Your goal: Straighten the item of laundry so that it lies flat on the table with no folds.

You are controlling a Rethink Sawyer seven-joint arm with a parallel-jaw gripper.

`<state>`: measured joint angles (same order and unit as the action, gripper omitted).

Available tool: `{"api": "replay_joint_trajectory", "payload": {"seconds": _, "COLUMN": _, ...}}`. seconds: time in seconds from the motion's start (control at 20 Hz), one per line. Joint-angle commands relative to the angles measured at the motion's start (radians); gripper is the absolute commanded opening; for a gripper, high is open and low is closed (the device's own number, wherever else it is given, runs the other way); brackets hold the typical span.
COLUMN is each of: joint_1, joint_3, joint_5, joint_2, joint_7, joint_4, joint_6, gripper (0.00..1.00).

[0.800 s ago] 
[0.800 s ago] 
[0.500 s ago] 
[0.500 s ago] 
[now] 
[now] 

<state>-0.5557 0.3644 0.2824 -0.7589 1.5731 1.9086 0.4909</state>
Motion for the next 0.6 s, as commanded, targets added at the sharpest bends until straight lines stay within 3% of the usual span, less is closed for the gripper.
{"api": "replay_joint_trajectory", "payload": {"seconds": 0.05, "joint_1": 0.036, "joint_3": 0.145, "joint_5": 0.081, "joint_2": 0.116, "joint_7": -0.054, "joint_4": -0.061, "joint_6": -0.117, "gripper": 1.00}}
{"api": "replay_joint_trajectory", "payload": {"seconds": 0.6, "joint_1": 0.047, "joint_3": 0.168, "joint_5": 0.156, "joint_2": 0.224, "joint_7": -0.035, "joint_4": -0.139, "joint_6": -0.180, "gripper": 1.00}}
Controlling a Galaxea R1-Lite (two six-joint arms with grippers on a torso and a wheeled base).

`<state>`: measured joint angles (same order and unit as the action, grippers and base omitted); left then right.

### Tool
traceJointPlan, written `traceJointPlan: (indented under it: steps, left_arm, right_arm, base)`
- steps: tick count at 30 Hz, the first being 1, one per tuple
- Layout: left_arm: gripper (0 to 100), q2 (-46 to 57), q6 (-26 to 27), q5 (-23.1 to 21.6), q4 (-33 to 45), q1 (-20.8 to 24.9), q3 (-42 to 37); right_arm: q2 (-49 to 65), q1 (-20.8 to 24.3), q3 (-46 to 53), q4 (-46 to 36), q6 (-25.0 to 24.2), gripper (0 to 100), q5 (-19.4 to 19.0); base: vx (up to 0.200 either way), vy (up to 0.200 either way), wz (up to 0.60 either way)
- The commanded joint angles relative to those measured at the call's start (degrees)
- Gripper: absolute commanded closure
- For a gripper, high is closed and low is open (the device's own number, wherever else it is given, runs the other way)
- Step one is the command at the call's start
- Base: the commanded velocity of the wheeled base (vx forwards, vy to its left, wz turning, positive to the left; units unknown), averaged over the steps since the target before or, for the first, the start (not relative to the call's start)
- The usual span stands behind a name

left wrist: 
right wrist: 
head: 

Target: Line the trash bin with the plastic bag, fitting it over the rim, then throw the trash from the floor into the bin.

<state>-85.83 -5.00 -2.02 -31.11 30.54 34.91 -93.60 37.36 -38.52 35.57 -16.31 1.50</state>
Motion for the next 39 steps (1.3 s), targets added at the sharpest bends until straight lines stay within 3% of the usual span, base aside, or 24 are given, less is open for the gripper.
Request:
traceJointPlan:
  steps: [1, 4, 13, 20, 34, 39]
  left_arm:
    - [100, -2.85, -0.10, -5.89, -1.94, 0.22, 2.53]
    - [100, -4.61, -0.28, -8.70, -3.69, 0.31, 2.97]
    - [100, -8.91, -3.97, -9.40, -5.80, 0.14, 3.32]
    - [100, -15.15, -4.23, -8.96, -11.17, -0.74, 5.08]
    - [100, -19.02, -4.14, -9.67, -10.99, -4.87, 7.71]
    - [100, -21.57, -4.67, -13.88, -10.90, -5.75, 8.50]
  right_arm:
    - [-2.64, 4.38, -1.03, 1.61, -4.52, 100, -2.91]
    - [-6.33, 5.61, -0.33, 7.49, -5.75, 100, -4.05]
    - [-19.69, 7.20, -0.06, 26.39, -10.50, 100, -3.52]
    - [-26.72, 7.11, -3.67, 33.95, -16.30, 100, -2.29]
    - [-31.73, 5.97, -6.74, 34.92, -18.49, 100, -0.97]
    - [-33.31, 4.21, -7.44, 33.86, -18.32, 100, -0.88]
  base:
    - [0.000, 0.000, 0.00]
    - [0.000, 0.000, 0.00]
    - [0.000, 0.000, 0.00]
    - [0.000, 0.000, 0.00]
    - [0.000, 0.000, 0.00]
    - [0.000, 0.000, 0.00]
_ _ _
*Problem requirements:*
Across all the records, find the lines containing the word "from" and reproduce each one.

*Solved problem:*
Available tool: `{"api": "replay_joint_trajectory", "payload": {"seconds": _, "COLUMN": _, ...}}`. seconds: time in seconds from the motion's start (control at 20 Hz), one per line. Joint-angle commands relative to the angles measured at the motion's start (radians); gripper is the absolute commanded opening; for a gripper, high is open and low is closed (the device's own number, wherever else it is given, runs the other way); brackets hold the typical span.
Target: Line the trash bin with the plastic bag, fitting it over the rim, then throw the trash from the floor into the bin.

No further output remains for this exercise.